INSTRUCTIONS FOR THE TASK:
From the material below, set down exactly the lines that run from the one containing "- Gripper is" to the one containing "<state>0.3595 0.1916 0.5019", minus the pictures.

SOURCE DATA:
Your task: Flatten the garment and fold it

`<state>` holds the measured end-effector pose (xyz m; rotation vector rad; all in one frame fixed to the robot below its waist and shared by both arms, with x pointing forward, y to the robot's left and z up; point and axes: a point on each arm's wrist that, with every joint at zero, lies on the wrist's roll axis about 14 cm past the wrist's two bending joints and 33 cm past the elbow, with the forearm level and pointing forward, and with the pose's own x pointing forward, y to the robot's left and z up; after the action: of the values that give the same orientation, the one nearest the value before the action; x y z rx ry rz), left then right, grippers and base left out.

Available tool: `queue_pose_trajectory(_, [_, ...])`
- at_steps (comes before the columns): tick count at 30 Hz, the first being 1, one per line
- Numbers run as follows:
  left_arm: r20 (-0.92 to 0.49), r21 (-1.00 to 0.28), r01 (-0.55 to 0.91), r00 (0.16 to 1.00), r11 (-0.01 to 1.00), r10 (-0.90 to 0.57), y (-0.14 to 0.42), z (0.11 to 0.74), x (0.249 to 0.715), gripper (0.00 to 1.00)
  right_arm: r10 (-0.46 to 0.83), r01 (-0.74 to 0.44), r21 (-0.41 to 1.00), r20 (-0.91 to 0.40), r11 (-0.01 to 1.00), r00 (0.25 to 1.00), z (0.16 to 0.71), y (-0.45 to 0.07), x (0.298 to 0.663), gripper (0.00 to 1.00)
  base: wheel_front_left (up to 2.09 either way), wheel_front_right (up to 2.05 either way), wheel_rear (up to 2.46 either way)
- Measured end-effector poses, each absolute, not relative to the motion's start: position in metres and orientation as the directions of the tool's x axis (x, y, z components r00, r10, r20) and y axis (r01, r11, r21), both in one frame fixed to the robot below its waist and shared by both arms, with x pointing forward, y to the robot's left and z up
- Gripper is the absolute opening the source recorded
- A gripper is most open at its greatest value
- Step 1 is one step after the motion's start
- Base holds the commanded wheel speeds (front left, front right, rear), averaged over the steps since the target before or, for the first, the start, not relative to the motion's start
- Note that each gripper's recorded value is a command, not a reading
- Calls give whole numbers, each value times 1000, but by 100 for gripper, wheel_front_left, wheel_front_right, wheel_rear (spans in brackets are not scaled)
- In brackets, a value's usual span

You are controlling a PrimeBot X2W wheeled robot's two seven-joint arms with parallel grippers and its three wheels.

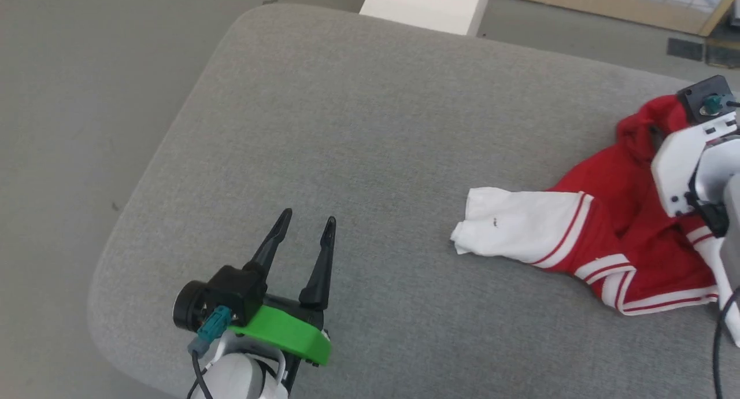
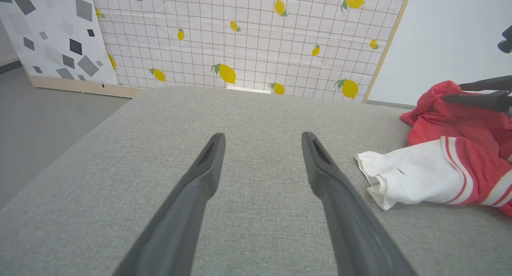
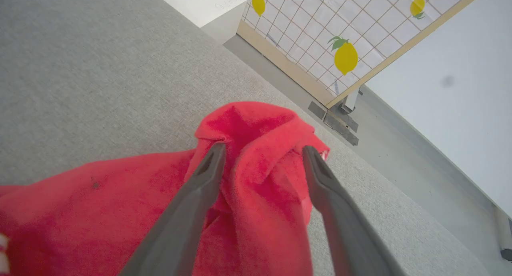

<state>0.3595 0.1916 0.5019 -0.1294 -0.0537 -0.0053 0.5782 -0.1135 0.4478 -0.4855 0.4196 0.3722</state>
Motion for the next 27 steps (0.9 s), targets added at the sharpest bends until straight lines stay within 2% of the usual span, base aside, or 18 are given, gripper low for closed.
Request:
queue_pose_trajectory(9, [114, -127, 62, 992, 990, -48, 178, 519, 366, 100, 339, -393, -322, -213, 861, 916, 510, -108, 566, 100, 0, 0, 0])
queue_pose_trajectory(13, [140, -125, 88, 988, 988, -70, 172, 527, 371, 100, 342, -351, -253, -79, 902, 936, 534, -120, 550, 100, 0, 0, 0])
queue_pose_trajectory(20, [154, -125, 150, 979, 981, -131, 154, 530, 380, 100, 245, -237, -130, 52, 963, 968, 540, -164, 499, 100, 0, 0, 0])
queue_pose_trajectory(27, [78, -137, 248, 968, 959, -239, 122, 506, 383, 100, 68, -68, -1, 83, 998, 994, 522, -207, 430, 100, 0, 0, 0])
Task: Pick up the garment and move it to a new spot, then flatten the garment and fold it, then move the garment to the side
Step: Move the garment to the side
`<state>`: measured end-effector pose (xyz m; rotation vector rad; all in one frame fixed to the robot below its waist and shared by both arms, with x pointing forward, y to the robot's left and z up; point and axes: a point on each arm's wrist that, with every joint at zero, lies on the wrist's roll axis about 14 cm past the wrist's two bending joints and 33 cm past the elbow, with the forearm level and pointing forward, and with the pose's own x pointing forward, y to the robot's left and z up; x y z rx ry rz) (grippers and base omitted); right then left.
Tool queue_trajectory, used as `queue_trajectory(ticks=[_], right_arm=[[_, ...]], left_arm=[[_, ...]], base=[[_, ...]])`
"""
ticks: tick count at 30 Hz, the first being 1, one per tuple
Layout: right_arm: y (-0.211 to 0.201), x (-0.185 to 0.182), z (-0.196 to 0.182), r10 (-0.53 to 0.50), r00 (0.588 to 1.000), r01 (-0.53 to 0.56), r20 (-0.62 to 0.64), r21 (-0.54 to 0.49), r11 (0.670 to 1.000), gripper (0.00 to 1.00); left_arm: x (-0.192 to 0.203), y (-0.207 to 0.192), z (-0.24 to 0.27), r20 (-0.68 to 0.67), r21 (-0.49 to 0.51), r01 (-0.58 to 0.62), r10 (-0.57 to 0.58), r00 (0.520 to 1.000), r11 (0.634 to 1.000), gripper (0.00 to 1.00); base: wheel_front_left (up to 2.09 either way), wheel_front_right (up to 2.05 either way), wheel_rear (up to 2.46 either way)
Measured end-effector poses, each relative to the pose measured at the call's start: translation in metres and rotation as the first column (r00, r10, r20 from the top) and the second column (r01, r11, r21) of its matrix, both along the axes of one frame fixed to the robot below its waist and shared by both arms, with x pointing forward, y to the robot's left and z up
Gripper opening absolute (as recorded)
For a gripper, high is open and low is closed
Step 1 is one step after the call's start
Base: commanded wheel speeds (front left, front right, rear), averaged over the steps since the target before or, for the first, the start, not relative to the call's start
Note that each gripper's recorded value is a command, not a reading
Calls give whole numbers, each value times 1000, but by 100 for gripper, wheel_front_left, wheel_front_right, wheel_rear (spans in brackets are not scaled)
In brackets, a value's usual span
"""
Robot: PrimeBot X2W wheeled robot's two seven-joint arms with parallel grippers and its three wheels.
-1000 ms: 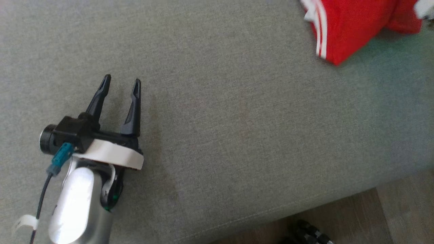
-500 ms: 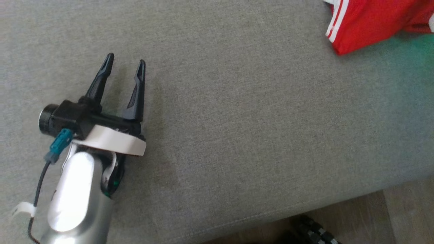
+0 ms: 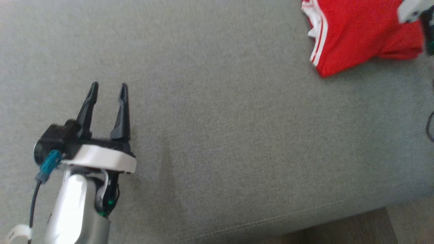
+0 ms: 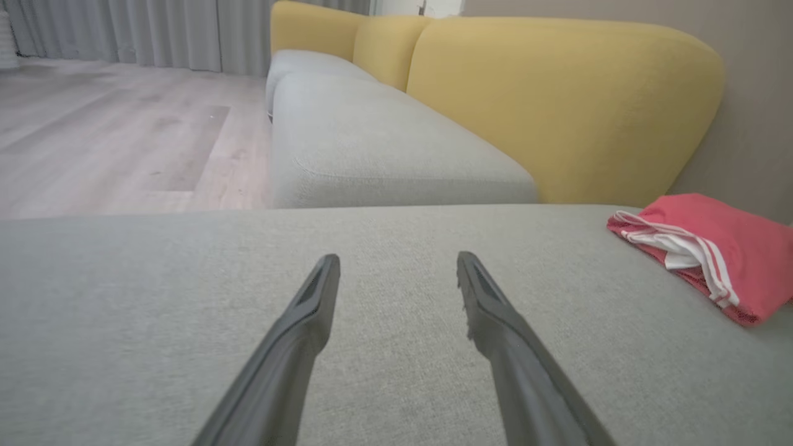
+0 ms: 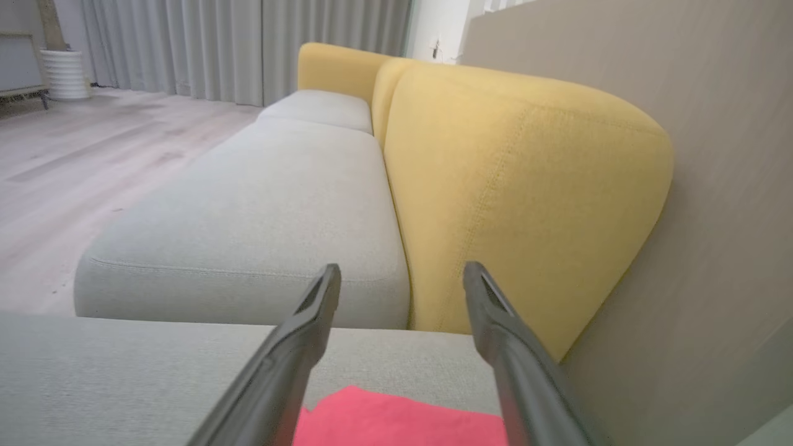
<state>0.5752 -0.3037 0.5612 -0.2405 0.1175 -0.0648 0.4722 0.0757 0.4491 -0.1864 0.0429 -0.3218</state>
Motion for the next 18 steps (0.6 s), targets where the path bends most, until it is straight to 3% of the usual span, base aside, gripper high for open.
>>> queue_trajectory(ticks=[9,18], right_arm=[[57,-73,30,137,976,-155,171,96,983,100],[89,-139,-4,179,964,-221,199,218,950,100]], left_arm=[[-44,50,51,80,-34,-158,160,984,987,100],[-78,82,68,117,-22,-245,246,962,969,100]], base=[[0,0,0],[0,0,0]])
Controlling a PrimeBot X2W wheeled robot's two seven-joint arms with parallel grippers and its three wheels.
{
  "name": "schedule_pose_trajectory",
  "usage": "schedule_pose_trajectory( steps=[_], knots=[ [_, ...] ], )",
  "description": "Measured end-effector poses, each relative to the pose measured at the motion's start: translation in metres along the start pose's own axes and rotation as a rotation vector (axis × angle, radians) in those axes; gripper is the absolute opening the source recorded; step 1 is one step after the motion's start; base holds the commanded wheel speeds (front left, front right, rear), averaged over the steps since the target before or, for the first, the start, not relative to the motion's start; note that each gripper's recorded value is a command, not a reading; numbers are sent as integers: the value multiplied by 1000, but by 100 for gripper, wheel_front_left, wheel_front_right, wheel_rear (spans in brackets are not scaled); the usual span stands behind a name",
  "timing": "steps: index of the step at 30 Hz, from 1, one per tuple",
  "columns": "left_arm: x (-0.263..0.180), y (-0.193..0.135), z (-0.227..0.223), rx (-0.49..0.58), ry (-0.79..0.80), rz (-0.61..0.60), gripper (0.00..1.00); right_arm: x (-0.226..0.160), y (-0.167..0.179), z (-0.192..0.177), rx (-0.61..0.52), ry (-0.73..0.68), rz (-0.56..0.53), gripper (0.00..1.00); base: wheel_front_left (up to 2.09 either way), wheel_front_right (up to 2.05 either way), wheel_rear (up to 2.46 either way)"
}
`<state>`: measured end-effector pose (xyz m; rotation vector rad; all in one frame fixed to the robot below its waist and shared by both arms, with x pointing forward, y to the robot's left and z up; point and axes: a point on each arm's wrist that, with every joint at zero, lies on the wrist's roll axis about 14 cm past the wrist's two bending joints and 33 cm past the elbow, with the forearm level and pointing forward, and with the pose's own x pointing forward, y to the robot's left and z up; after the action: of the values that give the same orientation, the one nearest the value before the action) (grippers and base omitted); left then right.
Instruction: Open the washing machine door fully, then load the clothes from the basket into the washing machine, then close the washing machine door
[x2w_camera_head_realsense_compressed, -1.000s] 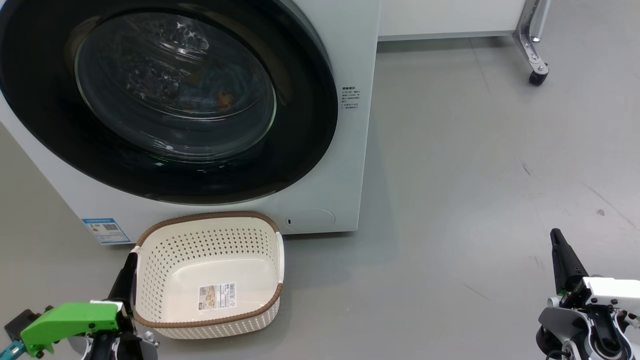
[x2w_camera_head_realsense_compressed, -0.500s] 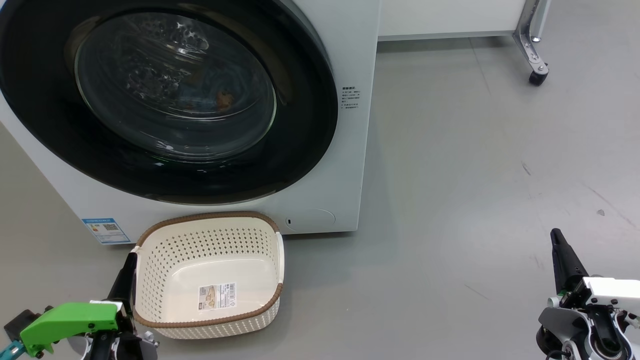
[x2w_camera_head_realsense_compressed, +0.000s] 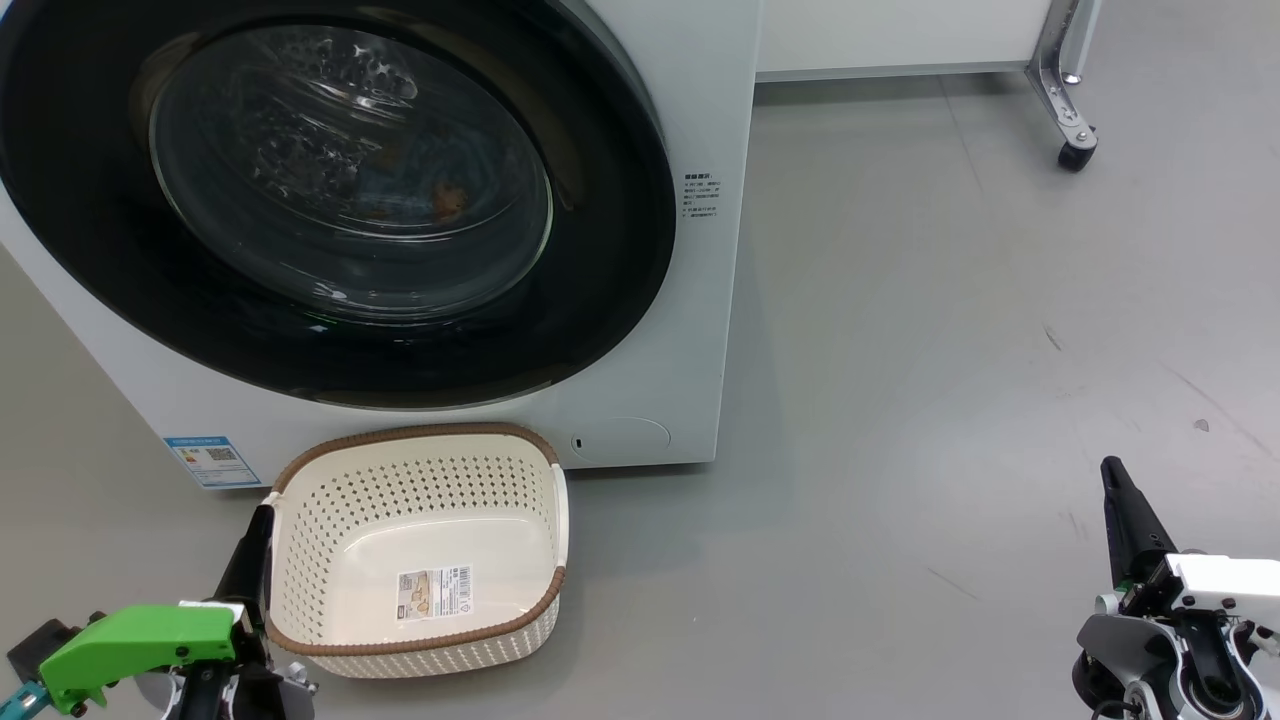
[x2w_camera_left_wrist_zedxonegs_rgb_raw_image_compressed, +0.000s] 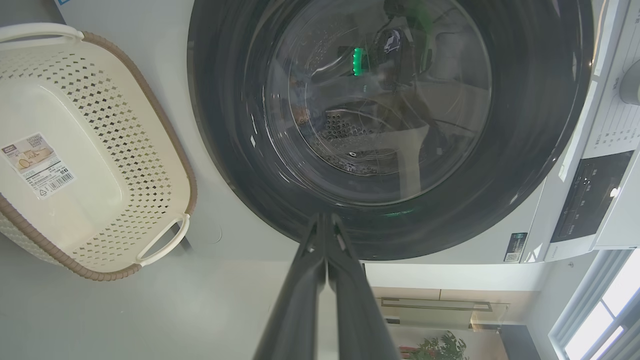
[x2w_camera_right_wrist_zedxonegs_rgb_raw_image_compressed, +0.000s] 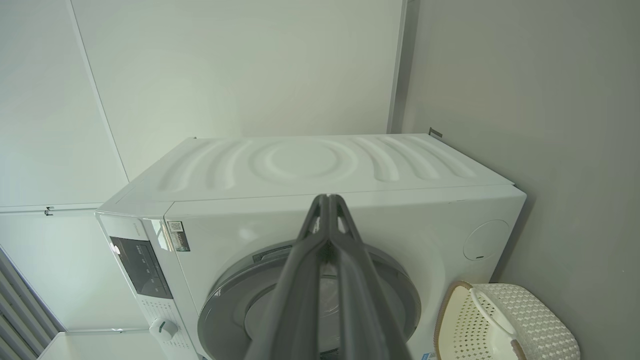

WRITTEN RESPONSE:
- Gripper is the absolute opening the source recorded
- A gripper is most open at its greatest value
- Step 1 is one step after the motion's start
- Base holds the commanded wheel speeds (front left, front right, rear), averaged over the steps since the target before or, for the first, the start, not relative to the motion's start
- Note that each gripper's recorded value is a command, not a reading
- Calls give whole numbers, each value times 1000, but by 100 for gripper, wheel_front_left, wheel_front_right, wheel_rear (spans in brackets are not scaled)
- In brackets, a value's usual span

You are controlling a PrimeBot X2W wheeled robot's two seven-joint arms with parallel grippers and its three wheels.


<state>0.3595 0.1916 0.5019 -0.1294 -0.0537 -0.0053 0.5782 -0.1135 0.4478 -0.4855 0.4196 0.3722</state>

This answer is complete as written.